======== Records provided ========
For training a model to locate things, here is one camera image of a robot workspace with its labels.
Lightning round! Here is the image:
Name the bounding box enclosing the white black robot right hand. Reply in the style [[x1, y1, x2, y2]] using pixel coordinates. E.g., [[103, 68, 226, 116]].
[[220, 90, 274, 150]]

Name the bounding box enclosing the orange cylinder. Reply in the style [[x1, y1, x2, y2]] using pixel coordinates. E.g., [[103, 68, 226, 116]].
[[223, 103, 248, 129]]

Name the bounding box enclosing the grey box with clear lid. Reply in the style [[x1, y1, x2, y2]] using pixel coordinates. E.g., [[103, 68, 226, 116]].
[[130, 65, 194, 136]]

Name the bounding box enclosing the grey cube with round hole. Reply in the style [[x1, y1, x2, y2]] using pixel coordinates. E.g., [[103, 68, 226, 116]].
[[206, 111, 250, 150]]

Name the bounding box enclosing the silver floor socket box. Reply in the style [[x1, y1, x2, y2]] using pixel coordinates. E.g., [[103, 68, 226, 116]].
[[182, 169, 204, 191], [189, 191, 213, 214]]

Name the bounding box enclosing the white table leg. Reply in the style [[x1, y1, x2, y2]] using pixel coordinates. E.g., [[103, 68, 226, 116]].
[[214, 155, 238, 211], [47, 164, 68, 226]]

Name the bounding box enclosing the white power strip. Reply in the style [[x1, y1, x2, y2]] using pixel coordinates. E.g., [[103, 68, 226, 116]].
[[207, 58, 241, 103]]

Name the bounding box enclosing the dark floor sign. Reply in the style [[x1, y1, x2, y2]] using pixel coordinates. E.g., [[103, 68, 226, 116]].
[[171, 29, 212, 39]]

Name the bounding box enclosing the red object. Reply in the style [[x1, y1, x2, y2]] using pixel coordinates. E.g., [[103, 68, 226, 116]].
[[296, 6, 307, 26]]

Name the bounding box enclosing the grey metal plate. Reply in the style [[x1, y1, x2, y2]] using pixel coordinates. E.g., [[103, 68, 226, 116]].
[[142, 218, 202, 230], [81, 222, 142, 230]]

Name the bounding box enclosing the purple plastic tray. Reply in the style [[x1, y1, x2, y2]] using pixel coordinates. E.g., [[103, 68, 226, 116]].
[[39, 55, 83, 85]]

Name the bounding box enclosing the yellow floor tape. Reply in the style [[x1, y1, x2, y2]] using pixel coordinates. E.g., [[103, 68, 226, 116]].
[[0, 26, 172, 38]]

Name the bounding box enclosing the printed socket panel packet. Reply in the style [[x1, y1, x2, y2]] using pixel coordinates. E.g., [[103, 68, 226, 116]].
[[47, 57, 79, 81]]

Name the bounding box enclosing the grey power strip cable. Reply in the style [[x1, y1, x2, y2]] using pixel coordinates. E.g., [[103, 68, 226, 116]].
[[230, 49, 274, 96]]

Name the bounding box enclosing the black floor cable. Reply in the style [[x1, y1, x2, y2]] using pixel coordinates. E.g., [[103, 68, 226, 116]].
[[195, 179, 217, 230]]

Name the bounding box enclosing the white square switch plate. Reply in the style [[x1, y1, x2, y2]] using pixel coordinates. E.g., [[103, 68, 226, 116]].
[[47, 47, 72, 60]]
========
» Required work: An exact copy of the lines from the one with "Name the bounding box enclosing the yellow" through the last line of the listing is the whole answer.

» Your response:
Name the bounding box enclosing the yellow floor tape. Reply in the style [[x1, y1, x2, y2]] using pixel coordinates. E.g., [[103, 68, 226, 116]].
[[0, 26, 172, 38]]

Name the bounding box enclosing the printed socket panel packet. Reply in the style [[x1, y1, x2, y2]] using pixel coordinates. E.g., [[103, 68, 226, 116]].
[[47, 57, 79, 81]]

Name the bounding box enclosing the grey power strip cable. Reply in the style [[x1, y1, x2, y2]] using pixel coordinates. E.g., [[103, 68, 226, 116]].
[[230, 49, 274, 96]]

Name the bounding box enclosing the black floor cable. Reply in the style [[x1, y1, x2, y2]] using pixel coordinates. E.g., [[103, 68, 226, 116]].
[[195, 179, 217, 230]]

Name the bounding box enclosing the white square switch plate. Reply in the style [[x1, y1, x2, y2]] using pixel coordinates. E.g., [[103, 68, 226, 116]].
[[47, 47, 72, 60]]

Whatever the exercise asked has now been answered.